First, welding residual stresses in small-scale specimens and in large structures will be determined and compared. Residual stresses in small specimens used for experimental investigations are often relatively low due to the lack of structural constraints. The investigations will show in what range residual stresses are present in small-scale specimens used for fatigue tests and how they will differ in larger components. Using numerical welding simulations a wide range of plate thicknesses and specimen dimensions will be assessed in order to identify the influence of geometrical parameters on residual stresses. Bringing together the simulation results for the models of different dimensions, will allow a comparison between residual stresses in small-scale specimens and large structures.
Since residual stresses may be redistributed or relaxed by superimposed external loads, for fatigue assessments the stabilized residual stresses after loading are relevant. Using numerical simulations, this redistribution is calculated for different load levels between compression and tension, i.e. different load ratios. As a result, the effective residual stresses affecting fatigue will be determined for different combinations of residual stress levels and load cases and compared for small and large-scale components.
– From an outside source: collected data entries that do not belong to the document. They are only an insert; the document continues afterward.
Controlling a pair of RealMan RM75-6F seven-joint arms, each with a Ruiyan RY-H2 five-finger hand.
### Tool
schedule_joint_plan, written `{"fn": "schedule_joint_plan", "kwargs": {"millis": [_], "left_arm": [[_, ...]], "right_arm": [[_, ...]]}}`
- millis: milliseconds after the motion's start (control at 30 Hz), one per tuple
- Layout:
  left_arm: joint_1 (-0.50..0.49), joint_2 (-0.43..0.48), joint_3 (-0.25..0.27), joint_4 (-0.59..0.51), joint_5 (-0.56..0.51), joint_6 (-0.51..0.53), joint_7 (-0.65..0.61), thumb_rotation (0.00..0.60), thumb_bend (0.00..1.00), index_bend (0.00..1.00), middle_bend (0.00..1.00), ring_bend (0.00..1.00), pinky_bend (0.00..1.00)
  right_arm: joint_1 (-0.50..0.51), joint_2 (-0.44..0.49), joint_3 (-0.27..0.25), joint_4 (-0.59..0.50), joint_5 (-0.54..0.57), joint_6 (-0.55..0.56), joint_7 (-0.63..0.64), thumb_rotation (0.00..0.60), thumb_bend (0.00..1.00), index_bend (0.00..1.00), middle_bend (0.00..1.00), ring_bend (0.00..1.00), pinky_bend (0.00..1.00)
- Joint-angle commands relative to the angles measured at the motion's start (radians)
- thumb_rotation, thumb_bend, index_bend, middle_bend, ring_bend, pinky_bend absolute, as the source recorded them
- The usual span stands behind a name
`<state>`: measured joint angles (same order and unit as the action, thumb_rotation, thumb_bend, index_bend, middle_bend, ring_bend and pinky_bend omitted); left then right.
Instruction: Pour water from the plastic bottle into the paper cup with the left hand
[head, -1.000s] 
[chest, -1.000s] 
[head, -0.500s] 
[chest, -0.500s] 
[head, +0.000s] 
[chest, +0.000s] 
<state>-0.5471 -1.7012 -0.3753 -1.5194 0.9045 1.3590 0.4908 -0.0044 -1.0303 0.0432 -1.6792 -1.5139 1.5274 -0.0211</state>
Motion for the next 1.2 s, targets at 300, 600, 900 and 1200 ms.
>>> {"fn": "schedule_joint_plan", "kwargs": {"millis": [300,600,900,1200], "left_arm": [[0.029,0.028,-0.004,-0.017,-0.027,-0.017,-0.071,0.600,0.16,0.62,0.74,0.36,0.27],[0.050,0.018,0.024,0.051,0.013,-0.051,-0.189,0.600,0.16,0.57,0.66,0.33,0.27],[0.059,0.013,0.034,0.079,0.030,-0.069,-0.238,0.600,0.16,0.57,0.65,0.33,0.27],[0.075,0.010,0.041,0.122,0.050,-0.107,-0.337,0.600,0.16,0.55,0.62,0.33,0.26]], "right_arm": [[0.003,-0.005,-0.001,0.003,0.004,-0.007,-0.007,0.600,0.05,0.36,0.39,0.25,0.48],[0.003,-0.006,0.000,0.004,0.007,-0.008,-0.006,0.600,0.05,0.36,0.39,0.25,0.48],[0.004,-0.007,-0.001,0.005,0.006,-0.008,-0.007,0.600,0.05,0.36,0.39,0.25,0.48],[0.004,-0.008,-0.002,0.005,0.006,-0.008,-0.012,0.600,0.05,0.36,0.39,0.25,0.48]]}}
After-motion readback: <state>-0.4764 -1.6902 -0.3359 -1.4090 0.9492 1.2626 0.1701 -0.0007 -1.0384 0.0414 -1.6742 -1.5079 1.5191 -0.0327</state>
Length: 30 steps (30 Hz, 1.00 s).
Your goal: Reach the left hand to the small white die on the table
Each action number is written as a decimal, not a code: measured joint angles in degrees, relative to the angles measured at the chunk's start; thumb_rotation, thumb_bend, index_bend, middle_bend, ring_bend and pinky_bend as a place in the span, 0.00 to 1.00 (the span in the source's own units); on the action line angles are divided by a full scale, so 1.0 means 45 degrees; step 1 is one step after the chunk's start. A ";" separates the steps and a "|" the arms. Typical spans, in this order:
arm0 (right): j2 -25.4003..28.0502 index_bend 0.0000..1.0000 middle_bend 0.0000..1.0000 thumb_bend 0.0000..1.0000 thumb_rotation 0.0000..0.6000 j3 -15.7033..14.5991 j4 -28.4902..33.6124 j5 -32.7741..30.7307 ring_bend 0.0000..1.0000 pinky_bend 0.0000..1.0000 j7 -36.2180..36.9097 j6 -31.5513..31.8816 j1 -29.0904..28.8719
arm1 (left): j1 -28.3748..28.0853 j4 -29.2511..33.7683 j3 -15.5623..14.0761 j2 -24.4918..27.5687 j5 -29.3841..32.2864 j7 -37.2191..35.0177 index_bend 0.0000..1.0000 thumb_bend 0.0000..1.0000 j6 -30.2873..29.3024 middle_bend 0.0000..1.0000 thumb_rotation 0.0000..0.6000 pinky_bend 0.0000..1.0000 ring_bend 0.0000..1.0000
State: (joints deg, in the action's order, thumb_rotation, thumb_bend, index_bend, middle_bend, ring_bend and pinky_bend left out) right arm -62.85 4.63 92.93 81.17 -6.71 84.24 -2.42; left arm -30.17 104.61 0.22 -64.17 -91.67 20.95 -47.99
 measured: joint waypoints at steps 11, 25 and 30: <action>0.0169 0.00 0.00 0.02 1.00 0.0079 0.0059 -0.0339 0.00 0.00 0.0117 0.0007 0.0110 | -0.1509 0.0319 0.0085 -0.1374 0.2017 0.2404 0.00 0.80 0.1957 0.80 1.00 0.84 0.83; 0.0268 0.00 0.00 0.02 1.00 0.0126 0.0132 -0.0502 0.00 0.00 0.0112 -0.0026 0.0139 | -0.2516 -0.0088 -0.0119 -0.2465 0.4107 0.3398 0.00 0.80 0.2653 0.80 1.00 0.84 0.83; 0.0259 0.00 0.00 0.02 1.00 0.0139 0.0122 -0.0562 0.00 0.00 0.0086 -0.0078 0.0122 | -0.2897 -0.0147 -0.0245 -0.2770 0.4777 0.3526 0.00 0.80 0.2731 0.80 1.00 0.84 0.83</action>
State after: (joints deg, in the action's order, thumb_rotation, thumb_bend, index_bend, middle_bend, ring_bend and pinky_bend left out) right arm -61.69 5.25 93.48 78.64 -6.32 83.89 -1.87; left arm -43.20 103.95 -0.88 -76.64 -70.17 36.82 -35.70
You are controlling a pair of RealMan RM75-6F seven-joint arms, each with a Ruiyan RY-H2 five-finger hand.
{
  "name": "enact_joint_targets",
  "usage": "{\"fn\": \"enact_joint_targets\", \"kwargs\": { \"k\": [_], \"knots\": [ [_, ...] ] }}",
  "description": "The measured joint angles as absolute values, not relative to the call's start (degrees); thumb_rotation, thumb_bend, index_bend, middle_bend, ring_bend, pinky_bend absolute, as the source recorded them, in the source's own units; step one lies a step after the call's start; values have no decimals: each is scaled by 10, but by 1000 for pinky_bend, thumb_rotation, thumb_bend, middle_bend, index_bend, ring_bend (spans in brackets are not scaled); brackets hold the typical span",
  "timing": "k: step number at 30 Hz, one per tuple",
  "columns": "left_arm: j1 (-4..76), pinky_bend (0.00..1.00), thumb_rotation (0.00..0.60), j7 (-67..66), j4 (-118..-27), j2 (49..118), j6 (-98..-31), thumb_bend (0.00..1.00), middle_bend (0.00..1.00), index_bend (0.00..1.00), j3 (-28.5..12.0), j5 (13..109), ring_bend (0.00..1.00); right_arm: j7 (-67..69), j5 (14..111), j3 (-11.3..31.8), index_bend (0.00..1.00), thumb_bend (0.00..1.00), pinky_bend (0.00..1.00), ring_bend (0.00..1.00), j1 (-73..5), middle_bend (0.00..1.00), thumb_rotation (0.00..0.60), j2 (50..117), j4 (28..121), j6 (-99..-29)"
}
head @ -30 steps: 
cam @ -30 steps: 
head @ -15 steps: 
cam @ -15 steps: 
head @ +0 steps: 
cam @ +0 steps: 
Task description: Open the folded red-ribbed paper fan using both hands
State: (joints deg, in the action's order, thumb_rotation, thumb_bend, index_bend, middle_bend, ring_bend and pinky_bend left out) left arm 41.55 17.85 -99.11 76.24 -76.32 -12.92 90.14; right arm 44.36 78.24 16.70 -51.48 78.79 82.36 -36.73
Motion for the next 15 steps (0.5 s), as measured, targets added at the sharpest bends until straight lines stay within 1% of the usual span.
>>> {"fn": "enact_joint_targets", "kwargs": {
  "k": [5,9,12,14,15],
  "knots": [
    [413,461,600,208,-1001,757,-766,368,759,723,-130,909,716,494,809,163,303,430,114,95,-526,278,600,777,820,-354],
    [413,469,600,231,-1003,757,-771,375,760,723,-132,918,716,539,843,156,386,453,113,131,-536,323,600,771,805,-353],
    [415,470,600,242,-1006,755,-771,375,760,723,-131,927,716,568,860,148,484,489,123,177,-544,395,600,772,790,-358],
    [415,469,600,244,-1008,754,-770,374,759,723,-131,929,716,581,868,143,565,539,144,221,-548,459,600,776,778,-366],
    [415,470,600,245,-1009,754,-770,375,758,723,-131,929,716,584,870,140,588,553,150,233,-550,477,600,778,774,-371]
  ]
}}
In fatigue tests it will then be investigated how residual stresses affect fatigue behavior. Since residual stresses are generally not uniform over the plate thickness, the influence on crack initiation and propagation will be distinguished. Furthermore, two different weld geometries with different residual stress distributions and stress concentration factors will be compared: cruciform joints, transversal to the loading direction, and stiffeners longitudinal to the loading direction. Subsequently the residual stress influence will be compared to that of mean stresses. Overall, the test results will give information on the influence residual stresses have on different weld geometries compared to mean stresses.
Finally, the results of the simulations and experiments will be evaluated to develop an approach to consider residual stresses in fatigue assessments using direct numerical simulations. For this purpose it has to be determined which level of accuracy is needed in the simulations and how to read out residual stresses in order to obtain conservative outcomes.
All in all, comprehensive understanding on the effects of residual stresses will be achieved and implemented in a novel approach to include residual stresses in fatigue assessments in order to improve efficiency and safety in future design procedures.